Flexible working
Courtesy of the pandemic, flexible working has been fairly high on most employers’ agendas for some time now. The government has confirmed in its response to its consultation, ‘Making flexible working the default’, that a number of changes will be affecting the flexible working regime. Flexible working will become a day one right, and while the eight business grounds for rejecting a flexible working request will remain as they are, there will be a new obligation on employers to consult with the employee to explore the available options before rejecting a request.
In addition, instead of only being able to make one statutory request for flexible working in a 12-month period, an employee will be able to make two. Employers currently have three months within which to respond to the request; this will be reduced to a two-month period to make the process more streamlined.
The changes are expected to be in law in 2023.
The Retained EU Law (Revocation and Reform) Bill
The Bill provides that all retained EU law contained in domestic secondary legislation (for example, the Working Time Regulations and TUPE) and retained direct EU legislation will be revoked on 31 December 2023 unless a decision has been made to preserve it. It allows for an extension of the revocation date of certain legislation to a later date (which must be no later than the end of 23 June 2026) to enable departments to have additional time, where necessary, to assess whether some retained EU law should be preserved.
Consultation issued on calculating holiday entitlement for part-year and irregular hours workers
The government has just launched a consultation on calculating holiday entitlement for part-year and irregular hours workers as a result of the Supreme Court’s decision last year in Harpur Trust v Brazel. The Court held in Harpur Trust that holiday entitlement under the Working Time Regulations 1998 for permanent part-year workers should not be pro-rated so that it is proportionate to that of a full-time worker. As a result of this part-year workers are entitled to a larger annual paid holiday entitlement than part-time workers who work the same total number of hours across the year.
The government proposes introducing a holiday entitlement reference period of 52 weeks to ensure that holiday entitlement and pay is directly proportionate to time spent working. It proposes to include the weeks in which workers perform no work in the holiday entitlement reference period.
The introduction of carer’s leave
This Bill will introduce a new and flexible entitlement of one week’s unpaid leave per year for employees who are providing or arranging care and will be available to eligible employees from the first day of their employment. They will be able to take the leave flexibly to suit their caring responsibilities and will not need to provide evidence of how the leave is used or who it will be used for. Employees will be protected from dismissal or any detriment as a result of having taken time off.
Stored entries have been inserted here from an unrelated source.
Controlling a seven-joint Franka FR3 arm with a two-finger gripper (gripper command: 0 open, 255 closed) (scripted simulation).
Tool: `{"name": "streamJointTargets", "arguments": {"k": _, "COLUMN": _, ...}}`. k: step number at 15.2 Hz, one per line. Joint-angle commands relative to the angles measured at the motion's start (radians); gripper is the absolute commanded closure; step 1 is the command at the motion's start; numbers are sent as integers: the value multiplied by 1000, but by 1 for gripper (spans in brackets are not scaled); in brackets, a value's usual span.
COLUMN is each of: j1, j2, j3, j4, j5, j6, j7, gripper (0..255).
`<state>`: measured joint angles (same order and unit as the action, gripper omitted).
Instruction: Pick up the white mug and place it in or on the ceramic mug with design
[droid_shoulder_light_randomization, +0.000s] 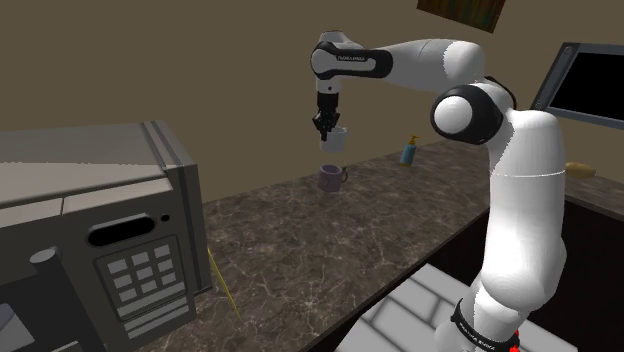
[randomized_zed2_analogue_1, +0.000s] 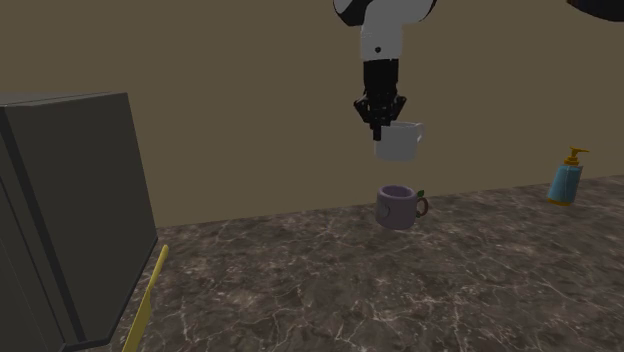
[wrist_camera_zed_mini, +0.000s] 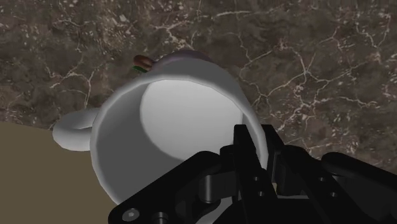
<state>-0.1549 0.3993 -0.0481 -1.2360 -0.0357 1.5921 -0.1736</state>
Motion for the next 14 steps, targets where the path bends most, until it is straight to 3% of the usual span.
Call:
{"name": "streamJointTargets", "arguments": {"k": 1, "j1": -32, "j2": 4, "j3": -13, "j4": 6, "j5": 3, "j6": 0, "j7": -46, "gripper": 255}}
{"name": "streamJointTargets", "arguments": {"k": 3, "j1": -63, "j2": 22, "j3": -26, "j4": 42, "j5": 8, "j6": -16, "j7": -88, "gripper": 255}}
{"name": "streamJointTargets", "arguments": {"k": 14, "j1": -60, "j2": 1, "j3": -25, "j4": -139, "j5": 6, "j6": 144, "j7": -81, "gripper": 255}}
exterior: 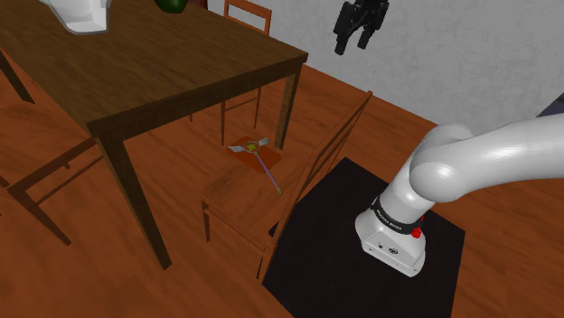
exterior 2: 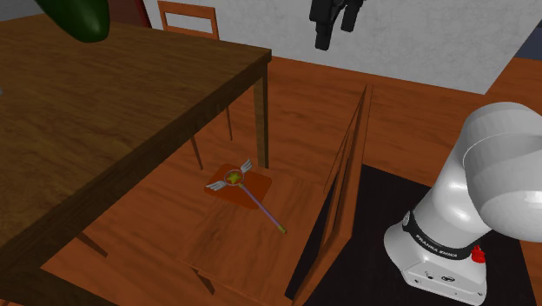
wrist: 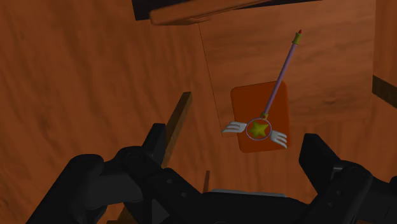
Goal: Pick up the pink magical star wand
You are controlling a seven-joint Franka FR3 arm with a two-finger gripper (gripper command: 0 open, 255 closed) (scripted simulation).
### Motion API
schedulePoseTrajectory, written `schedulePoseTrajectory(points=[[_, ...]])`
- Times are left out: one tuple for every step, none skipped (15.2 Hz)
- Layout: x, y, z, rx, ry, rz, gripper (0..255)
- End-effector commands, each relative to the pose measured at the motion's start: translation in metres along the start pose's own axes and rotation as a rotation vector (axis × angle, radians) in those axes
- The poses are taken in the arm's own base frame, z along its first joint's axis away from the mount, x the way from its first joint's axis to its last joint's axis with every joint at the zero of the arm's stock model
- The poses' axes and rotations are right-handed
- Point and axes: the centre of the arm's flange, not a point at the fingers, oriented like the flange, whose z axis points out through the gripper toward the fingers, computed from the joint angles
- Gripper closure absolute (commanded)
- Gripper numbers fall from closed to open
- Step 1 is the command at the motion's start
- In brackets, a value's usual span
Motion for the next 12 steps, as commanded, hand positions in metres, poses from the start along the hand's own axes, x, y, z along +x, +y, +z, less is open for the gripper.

The new entitlement to statutory carer’s leave will rely on the carer’s relationship with the person being cared for, namely a spouse, civil partner, child, parent, a person who lives in the same household as the employee (other than by reason of them being their employee, tenant, lodger, or boarder) or a person who reasonably relies on the employee for care. It will also depend on the person being cared for having a long-term care need.
Neonatal leave and pay
Neonatal care leave will be available to employees from their first day in a new job and will apply to parents of babies who are admitted into hospital up to the age of 28 days, and who have a continuous stay in hospital of 7 full days or more. Parents will have a right to neonatal care leave of at least one week and up to a maximum of 12 weeks regardless of length of service, and parents with at least 26 weeks’ continuous service will have a right to receive neonatal care pay at a prescribed statutory rate. Parents taking neonatal care leave will have the same employment protections as those associated with other forms of family related leave, including protection from dismissal or detriment as a result of having taken leave.
Sexual harassment in the workplace
The Bill introduces a new duty on employers to take all reasonable steps to prevent sexual harassment in the workplace and reinstates employer liability for third party harassment. If the Bill is passed in its current form, an employee would be able to bring a third-party harassment claim against their employer after a single incident of harassment by e.g. a client or customer. Previously the legal test only imposed liability after the third incident which meant that successful third-party harassment claims were rare.
The Bill contains a 12-month delay period once it has passed, so it won’t come in until 2024 at the earliest.
Consultation on Statutory Code of Practice on Dismissal and Re-engagement
The government launched a consultation on a statutory Code of Practice on Dismissal and Re-engagement on 24 January. The Code sets out detailed steps that employers should take when seeking to make changes to contractual terms, including providing information, engaging in meaningful consultation and exploring alternatives. It makes it clear that employers should not use threats of dismissal as a negotiating tactic. Employment Tribunals will be required to take the Code into account where relevant in any proceedings and may adjust compensation by up to 25% to reflect unreasonable non-compliance. The consultation on the Code closes on 18 April.